A teacher must understand two fundamental things:
- How to use and demonstrate the basic capabilities of the software
- How to use the Help function of any software
If the teacher doesn't know, the teacher and the student can find out. Today's teachers must be as much facilitators as fountains of knowledge. This will be more than enough information for students to be able to produce good work using the software.
What role does IT support play?
Teachers need help to introduce and use IT in the classroom. First, they need training; administrators must fully support their teachers with IT training if they want teacher to integrate IT in the classroom. Second, IT managers must be available to help teachers solve technical problems. Teachers must not be expected to become hardware experts and be able to solve issues with computers, networks or peripherals.

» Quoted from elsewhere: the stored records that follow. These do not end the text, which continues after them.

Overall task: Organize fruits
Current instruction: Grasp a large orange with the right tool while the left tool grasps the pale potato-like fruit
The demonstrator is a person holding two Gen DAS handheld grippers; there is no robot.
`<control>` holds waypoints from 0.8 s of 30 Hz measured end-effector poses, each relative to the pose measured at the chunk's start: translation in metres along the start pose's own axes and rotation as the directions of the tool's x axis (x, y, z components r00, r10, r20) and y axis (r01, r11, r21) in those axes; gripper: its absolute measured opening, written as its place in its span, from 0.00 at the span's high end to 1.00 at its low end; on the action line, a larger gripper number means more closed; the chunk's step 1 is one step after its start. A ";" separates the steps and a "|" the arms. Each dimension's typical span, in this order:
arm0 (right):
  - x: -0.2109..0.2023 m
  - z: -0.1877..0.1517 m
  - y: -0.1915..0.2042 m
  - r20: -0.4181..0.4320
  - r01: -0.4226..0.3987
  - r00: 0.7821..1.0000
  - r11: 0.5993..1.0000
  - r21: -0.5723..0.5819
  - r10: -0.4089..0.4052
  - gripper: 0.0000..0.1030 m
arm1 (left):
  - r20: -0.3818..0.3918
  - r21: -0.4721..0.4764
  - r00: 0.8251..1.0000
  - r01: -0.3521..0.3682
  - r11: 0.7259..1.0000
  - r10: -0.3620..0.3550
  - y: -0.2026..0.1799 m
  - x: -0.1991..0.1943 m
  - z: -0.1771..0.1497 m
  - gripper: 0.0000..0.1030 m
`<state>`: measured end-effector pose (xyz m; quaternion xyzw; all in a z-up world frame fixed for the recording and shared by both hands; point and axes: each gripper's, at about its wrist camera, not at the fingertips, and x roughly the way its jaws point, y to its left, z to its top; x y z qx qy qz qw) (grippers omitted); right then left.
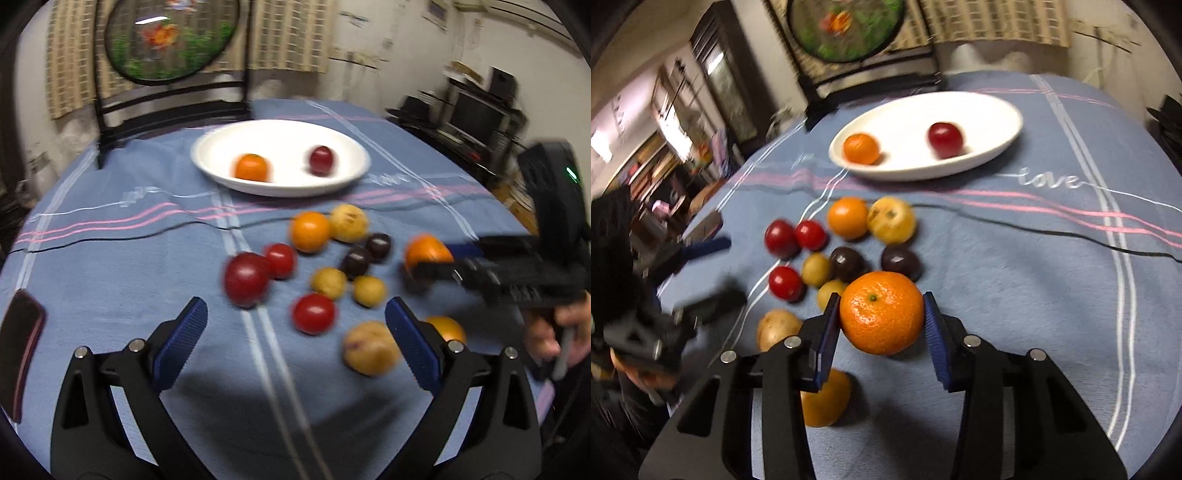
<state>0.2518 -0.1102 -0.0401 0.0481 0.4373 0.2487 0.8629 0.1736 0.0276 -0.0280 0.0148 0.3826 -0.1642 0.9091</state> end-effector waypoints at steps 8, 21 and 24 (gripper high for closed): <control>-0.002 -0.004 -0.002 -0.009 0.012 1.000 1.000 0.012 -0.012 0.57 | -0.094 0.119 0.987 0.139 0.983 -0.128 -0.032 0.008 -0.016 0.38; -0.001 -0.004 -0.001 -0.008 0.021 1.000 1.000 0.013 -0.021 0.57 | -0.147 0.115 0.982 0.133 0.985 -0.115 -0.036 0.023 -0.020 0.55; -0.001 -0.004 -0.001 -0.008 0.021 1.000 1.000 0.014 -0.021 0.57 | -0.149 0.111 0.982 0.132 0.985 -0.115 -0.036 0.023 -0.020 0.55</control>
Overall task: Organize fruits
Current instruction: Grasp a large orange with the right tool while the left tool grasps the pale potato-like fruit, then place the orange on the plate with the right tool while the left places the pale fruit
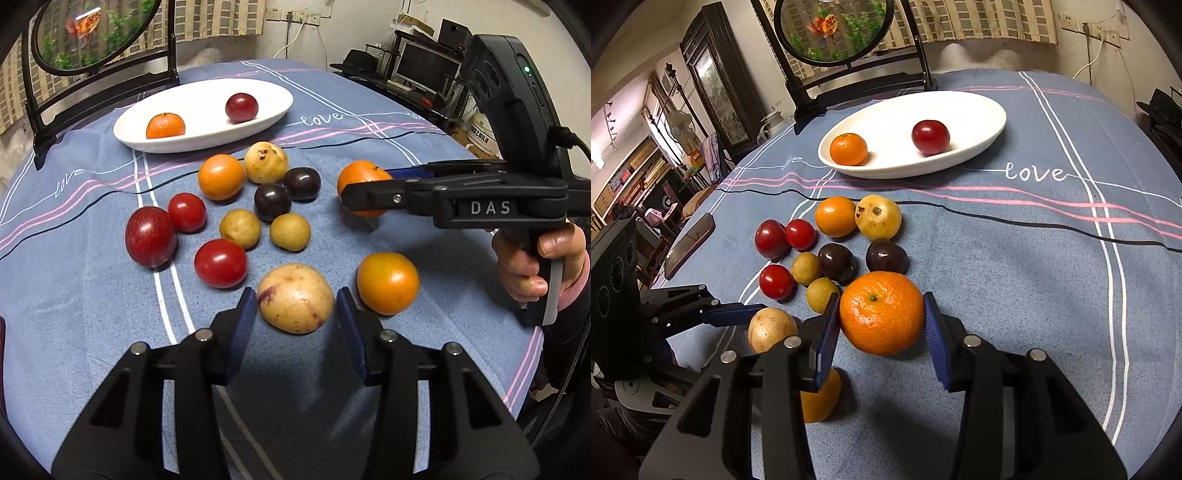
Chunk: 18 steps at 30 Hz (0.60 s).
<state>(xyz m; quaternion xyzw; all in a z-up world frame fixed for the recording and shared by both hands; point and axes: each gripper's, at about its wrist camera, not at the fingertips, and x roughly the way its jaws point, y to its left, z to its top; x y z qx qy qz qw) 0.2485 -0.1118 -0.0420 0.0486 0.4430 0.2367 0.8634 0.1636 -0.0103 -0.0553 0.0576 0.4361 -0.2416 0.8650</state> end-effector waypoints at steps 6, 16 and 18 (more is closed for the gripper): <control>-0.001 0.000 0.000 0.006 0.005 1.000 1.000 0.003 -0.005 0.57 | -0.011 -0.013 1.000 0.006 1.000 -0.007 0.002 0.004 0.001 0.59; -0.006 0.002 -0.002 0.050 0.022 0.998 1.000 0.011 -0.023 0.57 | 0.056 -0.042 0.998 0.026 0.999 -0.023 0.009 -0.009 0.003 0.60; -0.009 0.004 -0.004 0.082 0.034 0.996 0.999 0.019 -0.035 0.57 | 0.094 -0.062 0.995 0.052 0.997 -0.046 0.014 -0.017 0.008 0.60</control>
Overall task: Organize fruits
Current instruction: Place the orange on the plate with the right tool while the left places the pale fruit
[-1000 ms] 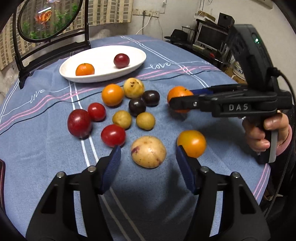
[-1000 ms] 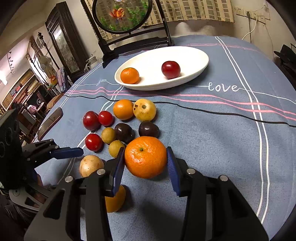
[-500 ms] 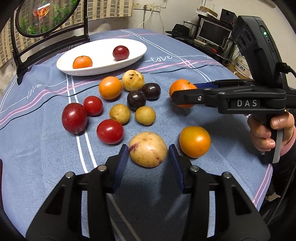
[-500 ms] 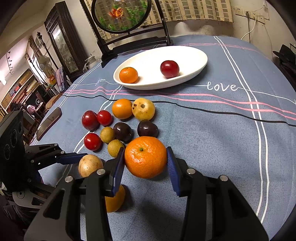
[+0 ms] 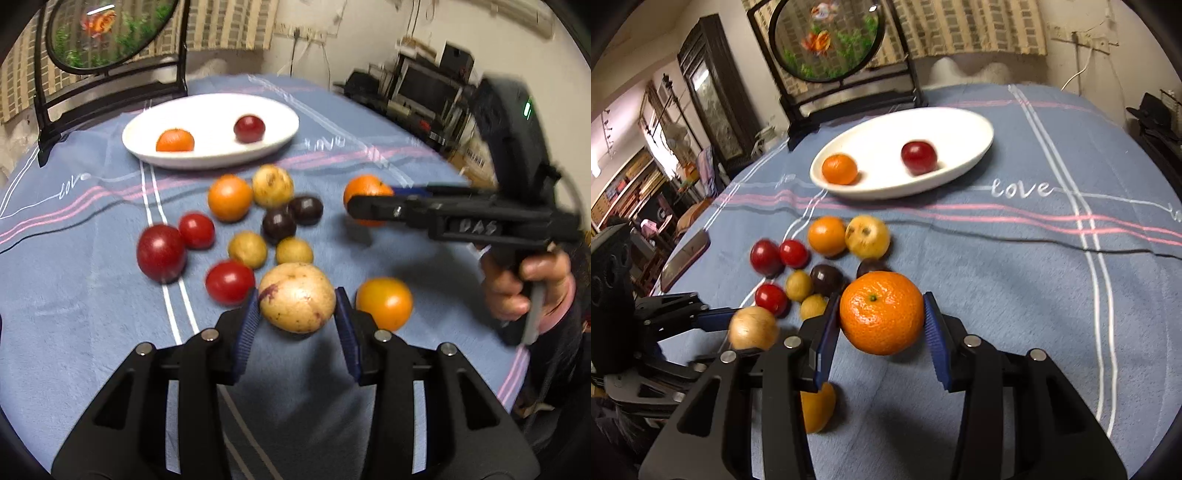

The definition of literacy has always been evolving. Literacy originally meant the ability to read and write. In the 18th and 19th centuries, literacy included an understanding not only of reading and writing, but of the literature that formed the basis of the society's understanding of the world. In the 20th century, literacy expanded to include media literacy – how to understand and interpret the new media of motion pictures, radio, and television. But use of all these media types were generally restricted to the few who had access to printing presses, radio stations, or television and movie studios.
Today, literacy has become two-way for the first time. Not only can people receive information; they can respond to it and interact with it. A literate person in the 21st century must understand not only how to read, view, and interpret different media, but how to use media as well. The few voices of previous centuries have become a potential cacophony.
Our job as teachers is to ensure that our students are literate: that they can read, view, analyze, write and create using the media forms of our time. Like literacy, our tasks are ever-evolving; and like our predecessors, we will meet the challenge of the changing meaning of literacy.